The staff member painting the wall orange above the handwashing sink. The silhouettes of two back-lit climbers approaching one another at the apex of the lead cave. The mother breastfeeding on the crashpad bench. The rambunctious toddler (who, only moments ago, cried heaving tears after falling off the bench) happily pushing and then chasing an exercise ball on the padded floor beneath the Moon, Tension, and Lattice boards. The watchful eye of her father, pushing a stroller, wearing red, white, and blue boardshorts and loose-fitting flip flops. The young woman--let us call her "Nadja"--in the plush warmup tracksuit, hair covered by a hat and hoodie, sitting cross-legged beneath the spray wall.
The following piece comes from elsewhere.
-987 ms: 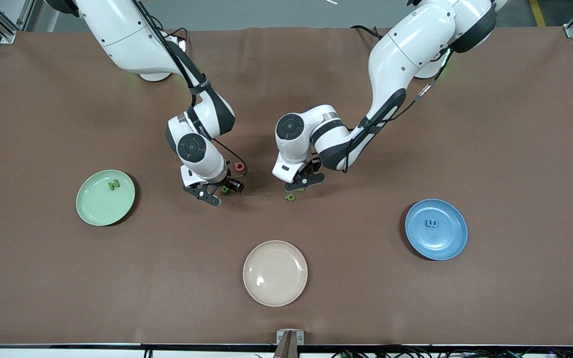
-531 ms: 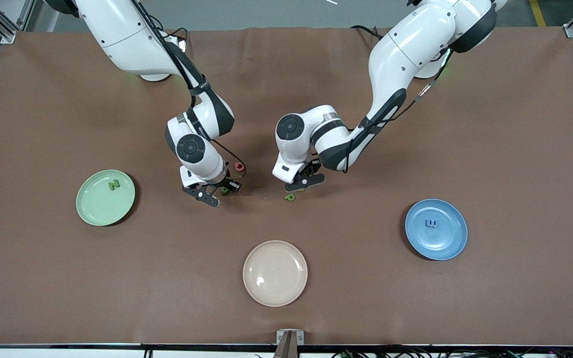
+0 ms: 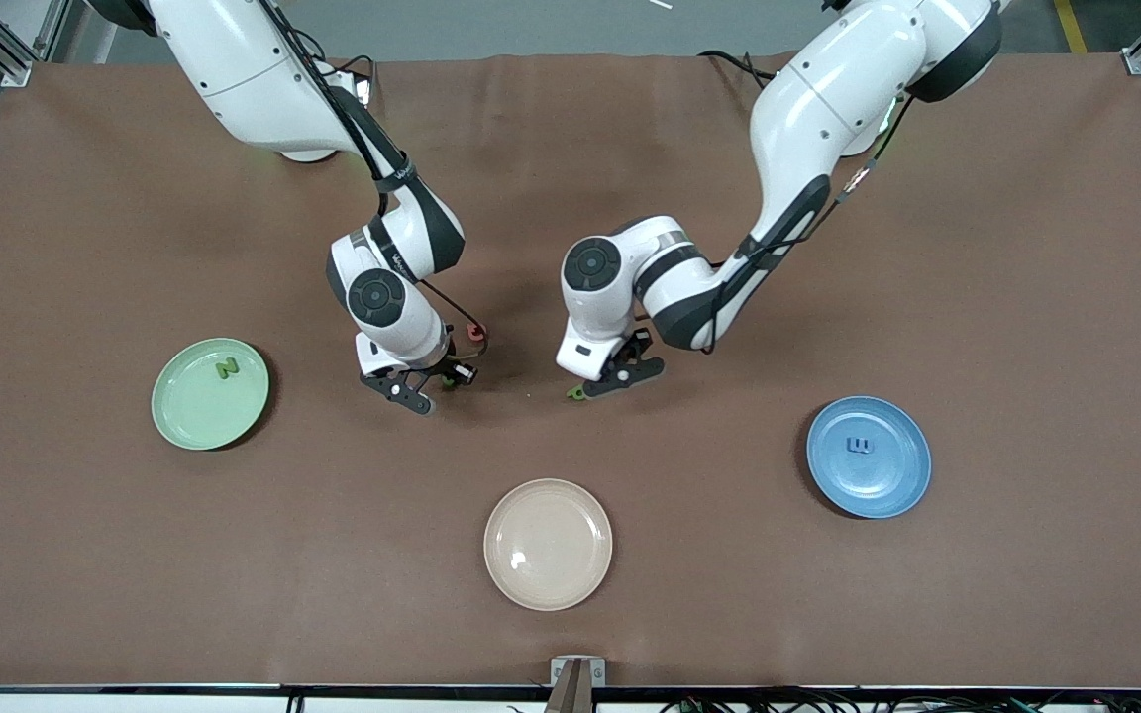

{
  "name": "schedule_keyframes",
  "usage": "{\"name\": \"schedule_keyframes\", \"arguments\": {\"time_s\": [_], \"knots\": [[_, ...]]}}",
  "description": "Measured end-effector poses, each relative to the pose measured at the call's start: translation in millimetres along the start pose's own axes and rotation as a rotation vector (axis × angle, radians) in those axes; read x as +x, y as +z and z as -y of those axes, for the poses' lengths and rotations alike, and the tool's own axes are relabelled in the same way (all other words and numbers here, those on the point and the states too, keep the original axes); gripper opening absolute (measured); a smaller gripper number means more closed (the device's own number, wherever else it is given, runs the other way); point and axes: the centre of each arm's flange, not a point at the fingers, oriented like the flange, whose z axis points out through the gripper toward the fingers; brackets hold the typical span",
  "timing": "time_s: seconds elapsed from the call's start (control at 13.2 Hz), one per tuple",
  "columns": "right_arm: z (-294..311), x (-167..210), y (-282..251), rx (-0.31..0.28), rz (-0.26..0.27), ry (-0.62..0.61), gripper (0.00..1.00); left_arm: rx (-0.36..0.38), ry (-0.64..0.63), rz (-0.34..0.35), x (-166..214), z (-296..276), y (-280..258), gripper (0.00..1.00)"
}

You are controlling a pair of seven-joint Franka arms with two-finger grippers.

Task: Sort upper and lower case letters into plates
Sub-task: 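Drop the x on the blue plate while the right gripper drops B on green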

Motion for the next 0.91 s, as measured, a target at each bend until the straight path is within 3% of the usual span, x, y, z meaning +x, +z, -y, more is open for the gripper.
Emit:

I think it was Shakespeare who famously wrote, in his pastoral comedy As You Like It (1599), "all the world is a spray wall"--or something like that.

All the world is a spray wall because it confronts us. The world stands before us as a concrete object distinct from ourselves, but the only way we can encounter it is through internal experience. The spray wall, in its noisiness and rawness, is a field upon which we have no choice but to impose some order through our decisions and actions--the games we play or choose not to play. Any illusion that this is not a game is stripped away upon encountering the apparent aimlessness of moving upon a spray wall. And what confronts us on the spray wall is ourselves; the spray wall is not some pure and romantic wilderness. We construct the spray wall from processed wood, metal, and plastic. For this reason, I see the spray wall as an example of the beautiful, tragic, hopeful, and imperfect civilization we have inherited from our ancestors.
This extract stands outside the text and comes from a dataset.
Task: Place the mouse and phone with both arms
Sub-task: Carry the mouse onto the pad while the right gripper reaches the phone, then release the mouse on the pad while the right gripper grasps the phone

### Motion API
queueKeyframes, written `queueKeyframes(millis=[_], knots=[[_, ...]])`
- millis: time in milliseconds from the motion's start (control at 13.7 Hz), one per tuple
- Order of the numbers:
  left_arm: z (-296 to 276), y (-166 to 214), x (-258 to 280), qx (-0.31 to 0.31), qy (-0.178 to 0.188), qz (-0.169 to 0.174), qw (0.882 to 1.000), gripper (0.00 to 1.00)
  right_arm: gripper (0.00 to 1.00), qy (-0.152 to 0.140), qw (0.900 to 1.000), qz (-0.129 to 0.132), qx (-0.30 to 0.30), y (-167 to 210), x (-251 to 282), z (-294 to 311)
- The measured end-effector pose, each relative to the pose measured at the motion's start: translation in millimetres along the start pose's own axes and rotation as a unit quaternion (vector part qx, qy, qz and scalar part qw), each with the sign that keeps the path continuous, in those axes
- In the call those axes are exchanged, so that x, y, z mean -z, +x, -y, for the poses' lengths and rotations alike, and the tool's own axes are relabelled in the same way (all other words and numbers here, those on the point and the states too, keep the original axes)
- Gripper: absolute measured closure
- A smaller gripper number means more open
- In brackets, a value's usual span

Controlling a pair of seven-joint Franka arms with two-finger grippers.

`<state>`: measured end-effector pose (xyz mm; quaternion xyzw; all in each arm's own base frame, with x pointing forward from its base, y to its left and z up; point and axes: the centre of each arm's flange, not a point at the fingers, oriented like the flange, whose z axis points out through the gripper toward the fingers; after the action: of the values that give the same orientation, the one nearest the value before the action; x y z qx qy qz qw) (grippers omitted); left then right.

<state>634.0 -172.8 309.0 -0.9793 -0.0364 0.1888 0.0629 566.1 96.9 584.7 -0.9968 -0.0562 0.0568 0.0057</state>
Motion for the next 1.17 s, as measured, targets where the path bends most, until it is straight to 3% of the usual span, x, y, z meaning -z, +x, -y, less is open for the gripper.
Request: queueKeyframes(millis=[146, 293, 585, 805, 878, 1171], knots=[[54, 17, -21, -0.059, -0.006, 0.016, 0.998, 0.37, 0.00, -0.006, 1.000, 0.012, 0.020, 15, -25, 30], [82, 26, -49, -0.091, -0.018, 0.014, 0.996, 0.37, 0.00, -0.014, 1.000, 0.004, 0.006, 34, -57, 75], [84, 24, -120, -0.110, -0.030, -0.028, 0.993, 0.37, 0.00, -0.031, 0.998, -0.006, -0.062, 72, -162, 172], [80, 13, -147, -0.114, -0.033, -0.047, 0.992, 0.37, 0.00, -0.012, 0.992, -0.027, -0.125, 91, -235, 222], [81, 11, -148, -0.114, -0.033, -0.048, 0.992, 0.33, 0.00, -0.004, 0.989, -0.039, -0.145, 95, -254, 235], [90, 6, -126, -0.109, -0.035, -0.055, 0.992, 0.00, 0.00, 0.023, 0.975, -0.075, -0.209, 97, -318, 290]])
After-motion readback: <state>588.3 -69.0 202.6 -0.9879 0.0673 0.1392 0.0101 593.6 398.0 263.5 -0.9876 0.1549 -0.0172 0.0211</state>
Among us were young and old and somewhere in between, in various stages of ability and disability. First-timers in rental shoes. Olympians squeezing in a quick session before the next round of World Cups. A variety of ethnic and socioeconomic backgrounds, identities, and political persuasions. Some religious, some not. Some wearing masks, some not.

We were in an American strip mall just off the freeway. Gym climbing, in some shape or form, was happening all over the country--and in other countries across the planet--at that very moment.

It was here, in this American strip mall, that I felt as close to nature as I have ever. Close to our nature. Social animals who are born, reproduce, and die. Organisms with highly evolved bodies and minds that are at once profoundly fragile and capable of extraordinary feats of strength, coordination, and grace. A group of us getting on together peaceably, engaged in a common recreational enterprise, often looking upward. I felt a sense of awe and wonder. It was, as John Gill would say in his understated style when describing what he called option-soloing, a "mildly religious" experience.

And it felt like here, in a purpose-built climbing gym, was where the action--a zeitgeist, the spirit of the age--was now.